[[ Data to use open ]]

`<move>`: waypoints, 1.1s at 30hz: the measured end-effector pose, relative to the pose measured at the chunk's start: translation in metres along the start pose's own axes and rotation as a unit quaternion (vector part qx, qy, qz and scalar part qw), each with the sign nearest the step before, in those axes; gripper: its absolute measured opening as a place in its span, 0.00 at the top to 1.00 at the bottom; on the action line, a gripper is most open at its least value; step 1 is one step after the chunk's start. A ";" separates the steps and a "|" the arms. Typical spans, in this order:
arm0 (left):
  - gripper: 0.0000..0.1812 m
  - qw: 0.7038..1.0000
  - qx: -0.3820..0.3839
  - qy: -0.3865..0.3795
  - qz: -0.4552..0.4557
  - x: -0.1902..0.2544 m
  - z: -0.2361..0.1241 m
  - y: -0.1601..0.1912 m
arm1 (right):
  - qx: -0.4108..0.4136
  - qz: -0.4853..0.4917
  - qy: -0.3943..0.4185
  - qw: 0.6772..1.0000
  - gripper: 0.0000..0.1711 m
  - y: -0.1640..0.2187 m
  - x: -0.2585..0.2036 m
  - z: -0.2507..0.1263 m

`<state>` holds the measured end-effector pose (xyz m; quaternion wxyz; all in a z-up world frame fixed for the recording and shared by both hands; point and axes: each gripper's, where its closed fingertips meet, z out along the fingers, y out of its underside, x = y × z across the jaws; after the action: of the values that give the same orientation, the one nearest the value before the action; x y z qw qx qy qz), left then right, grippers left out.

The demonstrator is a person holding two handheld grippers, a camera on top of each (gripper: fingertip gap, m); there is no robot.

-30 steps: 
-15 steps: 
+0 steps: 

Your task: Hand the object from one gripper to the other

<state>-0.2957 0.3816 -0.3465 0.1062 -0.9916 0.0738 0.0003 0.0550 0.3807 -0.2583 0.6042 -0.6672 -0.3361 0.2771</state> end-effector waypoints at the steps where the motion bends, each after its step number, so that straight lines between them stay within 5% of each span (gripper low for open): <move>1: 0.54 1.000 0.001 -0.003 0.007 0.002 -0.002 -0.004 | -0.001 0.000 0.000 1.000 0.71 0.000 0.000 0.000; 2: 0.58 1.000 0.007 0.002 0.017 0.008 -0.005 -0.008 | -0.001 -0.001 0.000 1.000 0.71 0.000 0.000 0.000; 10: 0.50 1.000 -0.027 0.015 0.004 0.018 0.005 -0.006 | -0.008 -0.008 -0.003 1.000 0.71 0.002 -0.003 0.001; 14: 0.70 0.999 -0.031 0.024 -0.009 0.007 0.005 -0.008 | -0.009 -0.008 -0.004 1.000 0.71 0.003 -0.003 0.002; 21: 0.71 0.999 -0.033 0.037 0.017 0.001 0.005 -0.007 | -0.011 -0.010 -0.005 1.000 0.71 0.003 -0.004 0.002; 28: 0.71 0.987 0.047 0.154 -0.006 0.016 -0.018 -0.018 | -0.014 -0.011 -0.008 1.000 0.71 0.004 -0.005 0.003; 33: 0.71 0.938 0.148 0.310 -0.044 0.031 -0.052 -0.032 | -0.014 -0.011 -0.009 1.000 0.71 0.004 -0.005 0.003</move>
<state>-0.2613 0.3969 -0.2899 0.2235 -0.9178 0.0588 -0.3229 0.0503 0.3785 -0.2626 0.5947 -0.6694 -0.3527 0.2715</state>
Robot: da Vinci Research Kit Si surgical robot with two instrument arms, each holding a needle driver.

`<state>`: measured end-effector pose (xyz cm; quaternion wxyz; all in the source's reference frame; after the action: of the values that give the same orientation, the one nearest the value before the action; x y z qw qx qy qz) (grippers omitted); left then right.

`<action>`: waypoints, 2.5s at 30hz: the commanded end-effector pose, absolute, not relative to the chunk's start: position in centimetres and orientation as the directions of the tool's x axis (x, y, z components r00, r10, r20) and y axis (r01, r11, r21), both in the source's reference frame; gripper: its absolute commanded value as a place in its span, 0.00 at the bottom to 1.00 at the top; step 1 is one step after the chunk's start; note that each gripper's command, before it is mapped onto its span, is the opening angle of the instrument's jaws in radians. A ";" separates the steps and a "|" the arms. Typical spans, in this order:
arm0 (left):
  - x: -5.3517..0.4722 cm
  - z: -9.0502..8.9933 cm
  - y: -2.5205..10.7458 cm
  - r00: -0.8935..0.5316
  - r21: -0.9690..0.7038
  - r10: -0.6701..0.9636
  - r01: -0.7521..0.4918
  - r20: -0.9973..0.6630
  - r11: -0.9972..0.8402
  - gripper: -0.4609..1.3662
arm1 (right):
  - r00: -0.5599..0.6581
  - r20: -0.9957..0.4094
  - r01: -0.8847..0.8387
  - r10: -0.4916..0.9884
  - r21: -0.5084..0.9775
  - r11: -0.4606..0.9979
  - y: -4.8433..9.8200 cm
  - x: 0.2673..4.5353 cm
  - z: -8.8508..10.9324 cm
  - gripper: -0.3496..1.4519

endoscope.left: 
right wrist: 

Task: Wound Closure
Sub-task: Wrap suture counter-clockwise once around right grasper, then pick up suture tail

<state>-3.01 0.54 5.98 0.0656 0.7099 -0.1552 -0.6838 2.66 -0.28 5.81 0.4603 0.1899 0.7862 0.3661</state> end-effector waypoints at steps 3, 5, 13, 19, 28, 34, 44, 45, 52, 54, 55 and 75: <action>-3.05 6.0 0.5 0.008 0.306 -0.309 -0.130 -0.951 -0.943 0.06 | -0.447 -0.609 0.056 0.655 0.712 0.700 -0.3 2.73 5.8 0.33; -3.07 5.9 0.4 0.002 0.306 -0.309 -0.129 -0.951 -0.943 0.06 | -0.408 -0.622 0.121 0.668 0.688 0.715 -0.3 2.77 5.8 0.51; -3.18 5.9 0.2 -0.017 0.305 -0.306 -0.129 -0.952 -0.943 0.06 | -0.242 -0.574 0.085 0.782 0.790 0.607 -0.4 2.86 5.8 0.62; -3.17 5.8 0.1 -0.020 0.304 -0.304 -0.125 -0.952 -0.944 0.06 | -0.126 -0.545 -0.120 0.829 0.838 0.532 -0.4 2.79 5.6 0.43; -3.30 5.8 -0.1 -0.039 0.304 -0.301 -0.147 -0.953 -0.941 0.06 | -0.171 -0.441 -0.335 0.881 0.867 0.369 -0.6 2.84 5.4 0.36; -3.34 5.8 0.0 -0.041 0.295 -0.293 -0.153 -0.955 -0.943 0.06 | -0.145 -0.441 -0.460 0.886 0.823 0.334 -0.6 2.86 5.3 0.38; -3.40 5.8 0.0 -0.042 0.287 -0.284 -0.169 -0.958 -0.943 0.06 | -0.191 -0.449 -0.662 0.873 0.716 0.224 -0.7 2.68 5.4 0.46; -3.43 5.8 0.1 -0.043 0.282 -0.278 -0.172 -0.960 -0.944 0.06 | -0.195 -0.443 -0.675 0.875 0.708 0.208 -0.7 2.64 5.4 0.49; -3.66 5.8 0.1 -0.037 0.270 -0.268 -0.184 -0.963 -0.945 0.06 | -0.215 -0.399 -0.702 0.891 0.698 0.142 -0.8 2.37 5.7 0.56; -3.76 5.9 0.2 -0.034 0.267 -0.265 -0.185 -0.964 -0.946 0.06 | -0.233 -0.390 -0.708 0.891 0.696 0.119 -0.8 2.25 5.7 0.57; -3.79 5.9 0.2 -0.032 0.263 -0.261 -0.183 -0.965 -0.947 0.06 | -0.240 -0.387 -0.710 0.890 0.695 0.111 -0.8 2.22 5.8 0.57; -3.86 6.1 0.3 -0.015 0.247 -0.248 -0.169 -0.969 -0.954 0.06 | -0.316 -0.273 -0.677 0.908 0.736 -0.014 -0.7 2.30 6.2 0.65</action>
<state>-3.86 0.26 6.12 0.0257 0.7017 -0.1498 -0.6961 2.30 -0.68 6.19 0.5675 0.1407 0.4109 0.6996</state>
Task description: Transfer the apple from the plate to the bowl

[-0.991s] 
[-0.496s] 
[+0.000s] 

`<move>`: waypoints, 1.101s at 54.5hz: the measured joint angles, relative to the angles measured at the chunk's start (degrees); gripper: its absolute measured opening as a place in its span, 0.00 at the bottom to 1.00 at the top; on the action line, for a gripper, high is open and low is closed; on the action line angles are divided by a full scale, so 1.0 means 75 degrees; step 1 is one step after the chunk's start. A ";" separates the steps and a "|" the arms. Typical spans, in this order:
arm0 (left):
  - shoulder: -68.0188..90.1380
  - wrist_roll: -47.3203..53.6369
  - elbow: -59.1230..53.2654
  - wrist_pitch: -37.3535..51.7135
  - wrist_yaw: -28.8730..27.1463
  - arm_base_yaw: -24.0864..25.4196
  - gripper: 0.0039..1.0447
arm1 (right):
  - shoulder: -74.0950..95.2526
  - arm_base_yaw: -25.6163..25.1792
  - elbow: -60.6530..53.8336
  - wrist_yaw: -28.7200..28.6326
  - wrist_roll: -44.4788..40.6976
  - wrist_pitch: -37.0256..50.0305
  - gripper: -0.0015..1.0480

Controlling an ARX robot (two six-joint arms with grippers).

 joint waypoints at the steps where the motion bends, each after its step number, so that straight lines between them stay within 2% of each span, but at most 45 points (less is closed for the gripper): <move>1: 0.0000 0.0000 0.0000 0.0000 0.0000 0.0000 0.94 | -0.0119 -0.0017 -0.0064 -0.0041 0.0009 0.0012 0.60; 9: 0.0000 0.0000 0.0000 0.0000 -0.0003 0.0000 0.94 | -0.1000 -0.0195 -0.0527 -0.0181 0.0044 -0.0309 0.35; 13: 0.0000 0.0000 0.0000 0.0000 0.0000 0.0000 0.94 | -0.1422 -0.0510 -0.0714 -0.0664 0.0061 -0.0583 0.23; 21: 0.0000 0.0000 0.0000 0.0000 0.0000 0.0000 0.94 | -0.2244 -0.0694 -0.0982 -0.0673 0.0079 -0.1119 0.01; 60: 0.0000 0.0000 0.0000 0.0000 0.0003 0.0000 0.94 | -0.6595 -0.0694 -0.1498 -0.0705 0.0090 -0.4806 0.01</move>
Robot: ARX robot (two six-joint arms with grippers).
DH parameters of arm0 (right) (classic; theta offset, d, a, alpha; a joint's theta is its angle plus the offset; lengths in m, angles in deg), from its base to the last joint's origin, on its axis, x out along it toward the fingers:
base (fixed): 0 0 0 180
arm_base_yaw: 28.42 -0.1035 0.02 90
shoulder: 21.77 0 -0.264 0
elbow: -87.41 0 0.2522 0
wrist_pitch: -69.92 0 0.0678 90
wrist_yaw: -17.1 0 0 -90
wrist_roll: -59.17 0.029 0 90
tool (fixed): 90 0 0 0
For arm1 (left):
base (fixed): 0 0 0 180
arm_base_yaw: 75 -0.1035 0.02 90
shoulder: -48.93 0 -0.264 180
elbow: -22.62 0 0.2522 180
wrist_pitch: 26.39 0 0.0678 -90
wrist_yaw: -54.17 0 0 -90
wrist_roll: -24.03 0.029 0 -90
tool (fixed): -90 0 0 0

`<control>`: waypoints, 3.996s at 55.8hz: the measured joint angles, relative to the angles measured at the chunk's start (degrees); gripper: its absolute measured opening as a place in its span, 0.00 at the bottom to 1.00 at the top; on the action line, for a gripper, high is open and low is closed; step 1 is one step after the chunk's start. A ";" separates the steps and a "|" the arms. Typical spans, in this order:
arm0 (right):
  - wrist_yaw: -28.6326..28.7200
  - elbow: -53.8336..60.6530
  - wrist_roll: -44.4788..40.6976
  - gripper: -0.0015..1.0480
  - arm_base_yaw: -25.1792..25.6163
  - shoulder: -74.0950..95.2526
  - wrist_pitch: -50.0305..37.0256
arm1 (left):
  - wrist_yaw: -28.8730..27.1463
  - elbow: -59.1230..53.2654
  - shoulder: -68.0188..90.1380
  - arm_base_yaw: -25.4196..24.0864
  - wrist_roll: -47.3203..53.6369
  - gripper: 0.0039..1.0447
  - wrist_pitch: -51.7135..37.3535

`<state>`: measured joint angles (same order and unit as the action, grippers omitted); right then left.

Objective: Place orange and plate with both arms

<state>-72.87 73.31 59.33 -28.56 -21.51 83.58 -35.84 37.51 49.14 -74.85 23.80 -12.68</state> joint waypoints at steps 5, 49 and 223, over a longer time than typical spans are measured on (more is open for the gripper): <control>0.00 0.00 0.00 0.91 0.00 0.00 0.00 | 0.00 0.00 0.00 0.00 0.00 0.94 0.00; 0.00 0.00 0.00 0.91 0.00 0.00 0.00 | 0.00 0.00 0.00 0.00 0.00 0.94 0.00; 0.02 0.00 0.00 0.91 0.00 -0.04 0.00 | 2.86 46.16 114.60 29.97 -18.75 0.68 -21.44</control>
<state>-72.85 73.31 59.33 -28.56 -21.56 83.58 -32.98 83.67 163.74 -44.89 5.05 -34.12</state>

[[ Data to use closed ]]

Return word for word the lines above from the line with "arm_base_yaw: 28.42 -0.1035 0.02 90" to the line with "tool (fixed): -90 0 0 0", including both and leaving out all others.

• Completed task
arm_base_yaw: 28.42 -0.1035 0.02 90
shoulder: 21.77 0 -0.264 0
elbow: -87.41 0 0.2522 0
wrist_pitch: -69.92 0 0.0678 90
wrist_yaw: -17.1 0 0 -90
wrist_roll: -59.17 0.029 0 90
tool (fixed): 90 0 0 0
For arm1 (left):
base (fixed): 0 0 0 180
arm_base_yaw: 75 -0.1035 0.02 90
shoulder: -48.93 0 -0.264 180
elbow: -22.62 0 0.2522 180
wrist_pitch: 26.39 0 0.0678 -90
wrist_yaw: -54.17 0 0 -90
wrist_roll: -24.03 0.029 0 -90
tool (fixed): -90 0 0 0

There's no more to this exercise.